Why did you study agriculture? “I lived in Cognac [in France], in the country. My father [James Hennessy, a nuclear scientist] pushed me to study agriculture because for him, business was not too important. He knew I was happy with my hand in the earth – after all, the vineyard is a kind of farming. But I love cattle, there’s something Indian in me. I don’t have any cows, but they are thoughtful animals, slow in demeanour, and not easy to handle, believe me!
“As part of my degree [at university in Paris] I had to do an internship. I was around 21. My school allowed me to work for a distributor, selling and delivering agricultural products – which happened to be Hennessy cognac – to supermarkets and restaurants in Paris.”
What did you do afterwards? “At the end of the internship, my uncle, the boss of Hennessy at the time, offered me a job. I could join after I finished military service. Instead of military service, however, I worked for an NGO in Upper Volta [modern-day Burkina Faso, in West Africa], in 1975.

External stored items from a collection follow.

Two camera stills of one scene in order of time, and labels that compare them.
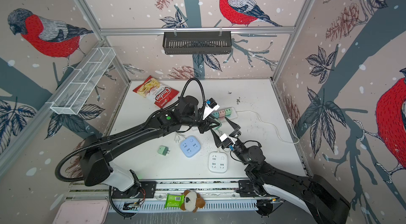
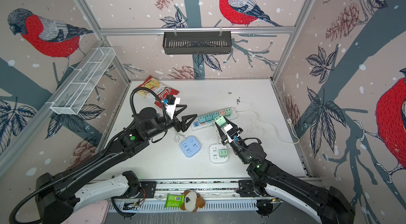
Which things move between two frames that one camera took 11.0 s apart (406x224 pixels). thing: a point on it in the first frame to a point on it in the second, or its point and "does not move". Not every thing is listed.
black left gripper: (206, 124) to (178, 126)
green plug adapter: (163, 150) to (220, 121)
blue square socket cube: (190, 146) does not move
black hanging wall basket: (194, 43) does not move
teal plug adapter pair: (215, 115) does not move
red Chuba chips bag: (160, 94) does not move
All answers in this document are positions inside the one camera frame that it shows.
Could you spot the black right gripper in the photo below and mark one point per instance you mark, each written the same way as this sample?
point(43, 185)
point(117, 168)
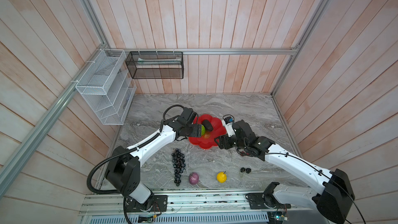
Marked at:
point(222, 138)

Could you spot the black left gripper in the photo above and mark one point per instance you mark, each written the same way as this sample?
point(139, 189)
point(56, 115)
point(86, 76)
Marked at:
point(196, 130)

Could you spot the green bumpy fake fruit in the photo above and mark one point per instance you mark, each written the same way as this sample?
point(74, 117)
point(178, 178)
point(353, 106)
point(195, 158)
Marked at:
point(203, 130)

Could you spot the dark speckled avocado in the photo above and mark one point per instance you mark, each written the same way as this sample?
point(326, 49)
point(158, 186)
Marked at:
point(207, 125)

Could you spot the red flower-shaped fruit bowl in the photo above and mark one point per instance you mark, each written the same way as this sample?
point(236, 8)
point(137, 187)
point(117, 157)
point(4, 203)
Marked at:
point(207, 140)

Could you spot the black fake grape bunch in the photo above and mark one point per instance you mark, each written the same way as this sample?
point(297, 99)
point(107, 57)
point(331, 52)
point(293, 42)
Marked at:
point(179, 165)

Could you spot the yellow fake lemon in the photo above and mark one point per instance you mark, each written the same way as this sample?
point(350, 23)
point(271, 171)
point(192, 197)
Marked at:
point(221, 177)

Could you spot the two black cherries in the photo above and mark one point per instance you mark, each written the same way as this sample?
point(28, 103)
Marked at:
point(244, 171)

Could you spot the purple fake fig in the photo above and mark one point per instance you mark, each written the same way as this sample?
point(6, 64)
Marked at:
point(194, 178)

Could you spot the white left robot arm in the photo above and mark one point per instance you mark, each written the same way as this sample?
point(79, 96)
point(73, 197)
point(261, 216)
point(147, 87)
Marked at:
point(124, 165)

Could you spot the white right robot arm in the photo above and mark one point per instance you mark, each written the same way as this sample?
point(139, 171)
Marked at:
point(328, 192)

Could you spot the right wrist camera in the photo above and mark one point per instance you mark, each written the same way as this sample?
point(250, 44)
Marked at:
point(228, 121)

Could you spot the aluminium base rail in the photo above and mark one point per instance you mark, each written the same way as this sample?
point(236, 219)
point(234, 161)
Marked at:
point(182, 206)

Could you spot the black wire mesh basket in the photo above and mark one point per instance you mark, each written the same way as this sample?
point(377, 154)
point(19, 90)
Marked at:
point(155, 64)

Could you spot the white wire mesh shelf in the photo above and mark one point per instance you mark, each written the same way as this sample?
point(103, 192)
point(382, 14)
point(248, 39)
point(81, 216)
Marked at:
point(107, 88)

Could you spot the horizontal aluminium wall rail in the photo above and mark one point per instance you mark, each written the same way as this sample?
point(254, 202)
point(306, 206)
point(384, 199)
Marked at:
point(215, 51)

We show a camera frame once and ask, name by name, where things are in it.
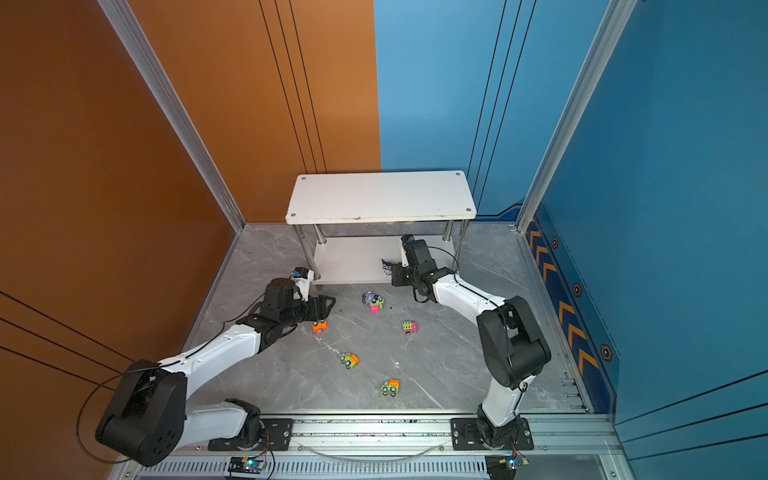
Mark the green orange toy truck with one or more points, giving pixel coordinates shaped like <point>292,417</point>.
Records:
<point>390,387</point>

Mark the orange green toy car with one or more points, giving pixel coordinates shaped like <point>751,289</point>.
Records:
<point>349,360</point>

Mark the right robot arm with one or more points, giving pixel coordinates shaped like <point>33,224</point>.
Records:
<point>513,346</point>

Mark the small purple figure toy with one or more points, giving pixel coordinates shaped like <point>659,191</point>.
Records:
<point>368,297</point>

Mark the purple black figure toy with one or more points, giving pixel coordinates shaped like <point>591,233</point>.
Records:
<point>388,267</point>

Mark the aluminium corner post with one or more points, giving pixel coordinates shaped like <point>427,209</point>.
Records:
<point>129,31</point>
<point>610,30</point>

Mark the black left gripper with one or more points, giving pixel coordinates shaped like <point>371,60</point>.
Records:
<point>319,300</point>

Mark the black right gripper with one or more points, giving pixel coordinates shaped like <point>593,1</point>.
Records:
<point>398,281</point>

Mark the left circuit board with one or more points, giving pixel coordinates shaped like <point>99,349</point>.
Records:
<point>249,467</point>

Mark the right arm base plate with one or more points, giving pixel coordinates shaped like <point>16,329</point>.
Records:
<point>480,434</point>

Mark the white two-tier shelf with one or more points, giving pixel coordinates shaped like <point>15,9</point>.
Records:
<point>322,200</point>

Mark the right circuit board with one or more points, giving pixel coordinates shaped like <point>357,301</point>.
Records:
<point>504,467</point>

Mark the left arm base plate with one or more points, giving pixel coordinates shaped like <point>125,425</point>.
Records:
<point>273,434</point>

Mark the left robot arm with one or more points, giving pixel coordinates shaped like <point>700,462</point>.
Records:
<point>148,416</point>

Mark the left aluminium corner post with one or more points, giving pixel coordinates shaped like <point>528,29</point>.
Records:
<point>129,31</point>

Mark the right aluminium corner post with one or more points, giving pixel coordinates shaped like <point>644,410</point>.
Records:
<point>610,30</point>

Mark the circuit board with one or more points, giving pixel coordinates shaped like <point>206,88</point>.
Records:
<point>504,467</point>
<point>249,467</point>

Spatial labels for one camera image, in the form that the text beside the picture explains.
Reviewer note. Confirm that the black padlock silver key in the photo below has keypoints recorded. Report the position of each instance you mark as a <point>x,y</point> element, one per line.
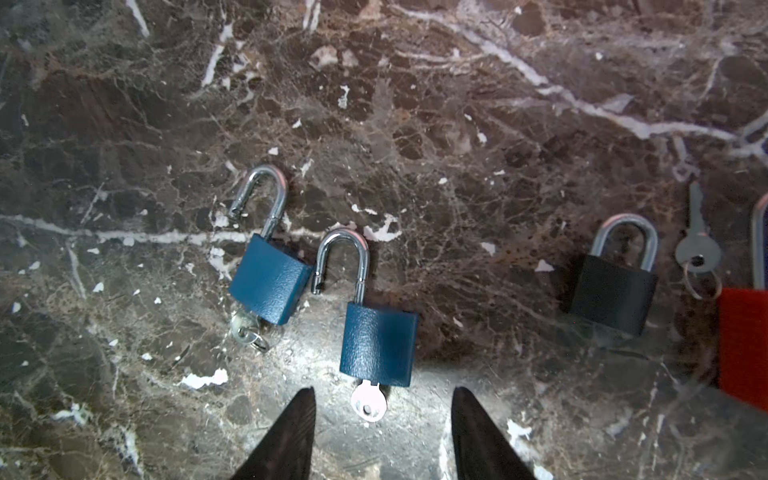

“I was in the bush for a year working in a hospital doing non-medical work, running the pharmacy and ambulance service. A colleague was a farming engineer and we designed paddy fields and made sure people ploughed the land with an ox. My friend and I lived in two huts in the bush – it was a far cry from what is happening now in Africa, which is terrible, people being massacred by Boko Haram [the militant Islamist group]. We had a dog and a monkey in the middle of nowhere. You can’t do that now.”